## Libraries

In [1]:
import pandas as pd
import numpy as np
import os
from ast import literal_eval as string_to_list
from sklearn.feature_extraction.text import TfidfTransformer, CountVectorizer
from sklearn.pipeline import Pipeline
from sklearn.preprocessing import MultiLabelBinarizer, normalize
from sentence_transformers import SentenceTransformer
import faiss

  from .autonotebook import tqdm as notebook_tqdm


## Read in dataset + preprocessing

In [2]:
# Read in csv
games = pd.read_csv(os.path.join(os.path.dirname(os.getcwd()), 'backloggd_games.csv'), index_col=0)

# Clean data types + fill missing values + drop duplicates
games['Summary'] = games['Summary'].fillna('')
games[['Plays','Playing','Backlogs','Wishlist','Lists','Reviews']] = games[['Plays','Playing','Backlogs','Wishlist','Lists','Reviews']]     \
                                                                        .map(lambda x: float(x.replace('K','')) * 1000 if 'K' in x else float(x))
games[['Developers','Platforms','Genres']] = games[['Developers','Platforms','Genres']].map(string_to_list)
games = games.drop_duplicates(subset='Title', ignore_index=True)

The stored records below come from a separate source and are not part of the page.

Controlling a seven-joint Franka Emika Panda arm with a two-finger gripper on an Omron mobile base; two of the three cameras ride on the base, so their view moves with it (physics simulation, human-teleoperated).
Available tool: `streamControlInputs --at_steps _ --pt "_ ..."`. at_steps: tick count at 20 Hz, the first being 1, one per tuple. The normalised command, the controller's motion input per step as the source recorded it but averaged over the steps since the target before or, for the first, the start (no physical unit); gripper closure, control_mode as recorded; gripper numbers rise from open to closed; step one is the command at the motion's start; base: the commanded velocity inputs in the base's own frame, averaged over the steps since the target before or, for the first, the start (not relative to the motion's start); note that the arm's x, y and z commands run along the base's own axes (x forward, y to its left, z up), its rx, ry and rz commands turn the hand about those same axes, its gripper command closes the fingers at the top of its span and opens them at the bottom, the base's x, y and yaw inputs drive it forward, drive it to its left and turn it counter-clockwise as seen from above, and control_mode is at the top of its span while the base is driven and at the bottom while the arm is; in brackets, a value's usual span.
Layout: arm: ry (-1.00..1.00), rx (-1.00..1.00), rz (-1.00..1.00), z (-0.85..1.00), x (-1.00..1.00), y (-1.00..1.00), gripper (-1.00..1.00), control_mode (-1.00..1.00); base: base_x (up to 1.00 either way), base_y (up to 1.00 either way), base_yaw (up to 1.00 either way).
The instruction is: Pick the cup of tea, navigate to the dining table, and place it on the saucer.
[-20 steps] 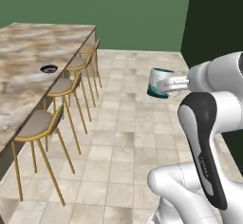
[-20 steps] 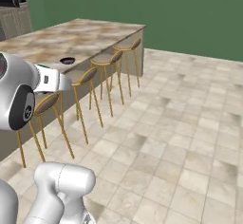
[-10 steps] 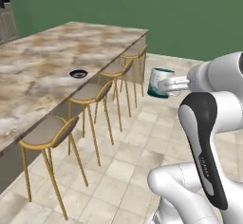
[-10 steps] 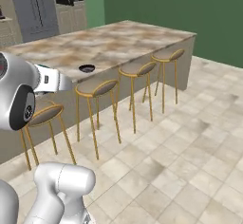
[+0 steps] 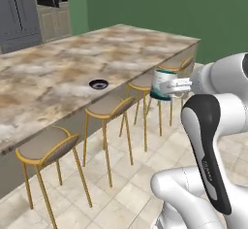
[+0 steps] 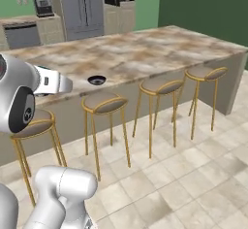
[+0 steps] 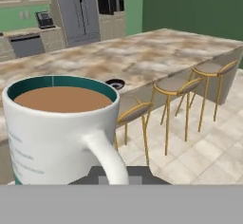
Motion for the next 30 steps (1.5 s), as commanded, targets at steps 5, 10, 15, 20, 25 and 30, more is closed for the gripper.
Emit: streamControlInputs --at_steps 5,10,15,20,25,30 --pt "0.0 0.0 0.0 0.0 0.0 0.0 1.0 1.0 0.74 -1.0 0.41" --pt "0.0 0.0 0.0 0.0 0.0 0.0 1.0 1.0 0.93 -0.88 0.4" --pt "0.0 0.0 0.0 0.0 0.0 0.0 1.0 1.0 1.0 -0.54 0.37" --pt "0.0 0.0 0.0 0.0 0.0 0.0 1.0 1.0 0.82 -0.23 0.3" --pt "0.0 0.0 0.0 0.0 0.0 0.0 1.0 1.0 0.69 0.01 0.2" --pt "0.0 0.0 0.0 0.0 0.0 0.0 1.0 1.0 0.54 0.12 0.09"
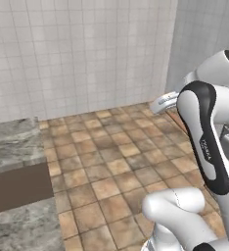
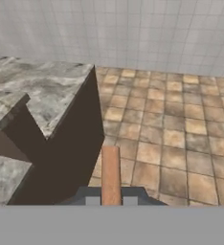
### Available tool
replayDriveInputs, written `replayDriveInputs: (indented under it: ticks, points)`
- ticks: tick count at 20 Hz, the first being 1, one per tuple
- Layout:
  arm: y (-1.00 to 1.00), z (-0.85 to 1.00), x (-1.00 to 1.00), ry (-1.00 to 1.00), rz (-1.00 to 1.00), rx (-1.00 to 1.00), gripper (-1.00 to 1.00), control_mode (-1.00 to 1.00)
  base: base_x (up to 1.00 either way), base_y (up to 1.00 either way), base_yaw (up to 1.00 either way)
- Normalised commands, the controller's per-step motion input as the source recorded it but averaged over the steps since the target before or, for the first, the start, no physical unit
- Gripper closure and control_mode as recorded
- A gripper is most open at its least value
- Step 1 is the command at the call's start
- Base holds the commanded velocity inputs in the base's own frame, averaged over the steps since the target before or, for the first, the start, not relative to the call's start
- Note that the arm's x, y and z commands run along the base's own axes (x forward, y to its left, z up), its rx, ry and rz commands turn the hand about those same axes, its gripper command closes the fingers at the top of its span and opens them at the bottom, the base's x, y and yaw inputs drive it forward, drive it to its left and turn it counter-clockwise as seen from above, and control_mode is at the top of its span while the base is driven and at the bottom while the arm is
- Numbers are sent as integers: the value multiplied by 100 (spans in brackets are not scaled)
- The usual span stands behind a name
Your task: Take a straw from the drawer in front and place it inside the glass cup on the dining counter.
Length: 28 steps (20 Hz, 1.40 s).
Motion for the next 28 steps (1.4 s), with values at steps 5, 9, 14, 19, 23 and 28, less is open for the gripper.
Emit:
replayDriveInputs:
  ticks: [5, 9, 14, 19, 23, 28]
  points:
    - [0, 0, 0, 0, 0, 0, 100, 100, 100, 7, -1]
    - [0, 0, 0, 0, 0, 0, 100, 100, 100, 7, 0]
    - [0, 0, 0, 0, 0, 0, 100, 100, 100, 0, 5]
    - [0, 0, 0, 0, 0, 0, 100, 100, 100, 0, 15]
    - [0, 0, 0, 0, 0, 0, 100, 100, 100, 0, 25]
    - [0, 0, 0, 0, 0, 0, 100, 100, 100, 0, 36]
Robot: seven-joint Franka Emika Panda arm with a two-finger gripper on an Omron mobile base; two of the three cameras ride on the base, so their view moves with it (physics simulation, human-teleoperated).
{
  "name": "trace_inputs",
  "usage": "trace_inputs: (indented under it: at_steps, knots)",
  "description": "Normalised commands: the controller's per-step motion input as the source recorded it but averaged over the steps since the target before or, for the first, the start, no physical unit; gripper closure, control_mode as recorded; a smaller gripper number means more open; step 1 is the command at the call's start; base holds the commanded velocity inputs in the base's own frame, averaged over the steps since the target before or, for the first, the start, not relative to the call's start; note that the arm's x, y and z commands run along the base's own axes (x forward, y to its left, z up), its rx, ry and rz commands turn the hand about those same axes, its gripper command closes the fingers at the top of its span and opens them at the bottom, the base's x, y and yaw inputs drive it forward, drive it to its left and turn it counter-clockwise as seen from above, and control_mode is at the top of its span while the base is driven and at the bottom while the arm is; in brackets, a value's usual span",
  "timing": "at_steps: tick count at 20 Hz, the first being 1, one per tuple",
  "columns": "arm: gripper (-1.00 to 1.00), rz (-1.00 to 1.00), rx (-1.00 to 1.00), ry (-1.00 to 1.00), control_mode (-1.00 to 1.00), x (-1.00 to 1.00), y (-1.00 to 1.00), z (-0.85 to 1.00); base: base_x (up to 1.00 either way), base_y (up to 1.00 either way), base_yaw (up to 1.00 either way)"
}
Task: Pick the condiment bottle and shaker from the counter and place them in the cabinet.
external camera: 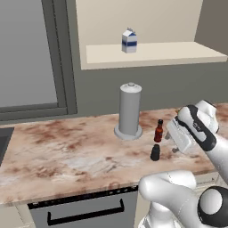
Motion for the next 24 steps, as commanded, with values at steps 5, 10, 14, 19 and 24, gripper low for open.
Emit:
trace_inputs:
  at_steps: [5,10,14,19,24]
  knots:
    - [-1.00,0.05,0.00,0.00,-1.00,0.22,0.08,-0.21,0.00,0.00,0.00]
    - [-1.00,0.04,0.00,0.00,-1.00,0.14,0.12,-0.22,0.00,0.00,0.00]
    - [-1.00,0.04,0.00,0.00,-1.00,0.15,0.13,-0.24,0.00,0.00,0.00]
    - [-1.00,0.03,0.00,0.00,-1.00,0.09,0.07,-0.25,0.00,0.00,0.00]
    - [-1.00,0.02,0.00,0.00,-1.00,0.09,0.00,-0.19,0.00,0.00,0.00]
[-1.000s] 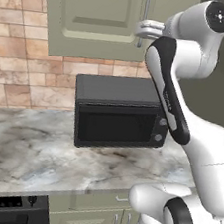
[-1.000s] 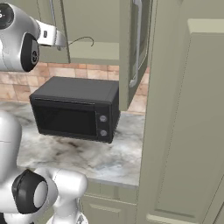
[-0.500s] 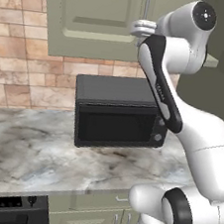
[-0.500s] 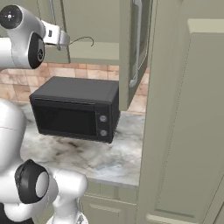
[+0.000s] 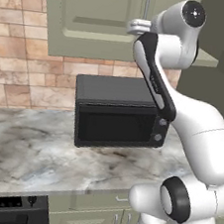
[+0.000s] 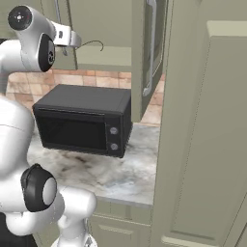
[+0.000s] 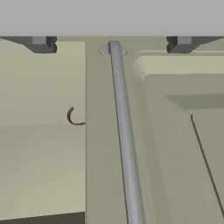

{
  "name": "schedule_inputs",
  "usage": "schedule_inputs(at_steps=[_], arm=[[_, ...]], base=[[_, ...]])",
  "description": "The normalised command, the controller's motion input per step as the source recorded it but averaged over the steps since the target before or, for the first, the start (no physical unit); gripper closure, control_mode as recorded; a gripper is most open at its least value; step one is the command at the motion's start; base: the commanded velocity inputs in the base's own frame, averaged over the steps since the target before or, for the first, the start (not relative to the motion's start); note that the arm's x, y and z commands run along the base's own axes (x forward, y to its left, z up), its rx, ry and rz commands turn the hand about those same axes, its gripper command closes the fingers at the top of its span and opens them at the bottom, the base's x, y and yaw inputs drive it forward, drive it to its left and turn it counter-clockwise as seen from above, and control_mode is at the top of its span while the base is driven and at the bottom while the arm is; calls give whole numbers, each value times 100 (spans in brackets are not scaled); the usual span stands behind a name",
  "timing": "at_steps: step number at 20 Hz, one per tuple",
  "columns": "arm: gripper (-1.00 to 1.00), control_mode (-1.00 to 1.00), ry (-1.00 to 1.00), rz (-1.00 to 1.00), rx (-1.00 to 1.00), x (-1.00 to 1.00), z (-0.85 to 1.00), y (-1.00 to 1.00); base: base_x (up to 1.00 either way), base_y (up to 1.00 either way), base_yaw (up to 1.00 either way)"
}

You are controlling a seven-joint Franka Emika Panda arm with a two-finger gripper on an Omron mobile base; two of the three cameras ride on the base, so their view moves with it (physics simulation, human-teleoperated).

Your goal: Open the cabinet and move the ladle to the pot. Then close the cabinet.

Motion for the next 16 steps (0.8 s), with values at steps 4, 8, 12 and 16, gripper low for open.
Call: schedule_inputs(at_steps=[4, 8, 12, 16], arm=[[-100, -100, 0, 0, 0, 34, -6, 0], [-100, -100, 0, 0, -2, 26, -4, 1], [-100, -100, 0, 0, -1, 23, -2, 0], [-100, -100, 0, 0, -1, 17, -3, 0]], base=[[0, 0, 0], [0, 0, 0], [0, 0, 0], [0, 0, 0]])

# Creates dataset copies for BM-25 and SBERT
games_BM25 = games.copy()
games_BM25[['Developers','Platforms','Genres']] = games_BM25[['Developers','Platforms','Genres']].map(lambda listed: [x.lower() for x in listed])
games_BM25['Title'] = games_BM25['Title'].str.lower()
games_BM25['Summary'] = games_BM25['Summary'].str.lower()
games_BM25[['Developers','Platforms','Genres']] = games_BM25[['Developers','Platforms','Genres']].map(lambda x: ' '.join(x))

games_SBERT = games.copy()
games_SBERT[['Developers','Platforms','Genres']] = games_SBERT[['Developers','Platforms','Genres']].map(lambda listed: [x.lower() for x in listed])
games_SBERT['Title'] = games_SBERT['Title'].str.lower()
games_SBERT['Summary'] = games_SBERT['Summary'].str.lower()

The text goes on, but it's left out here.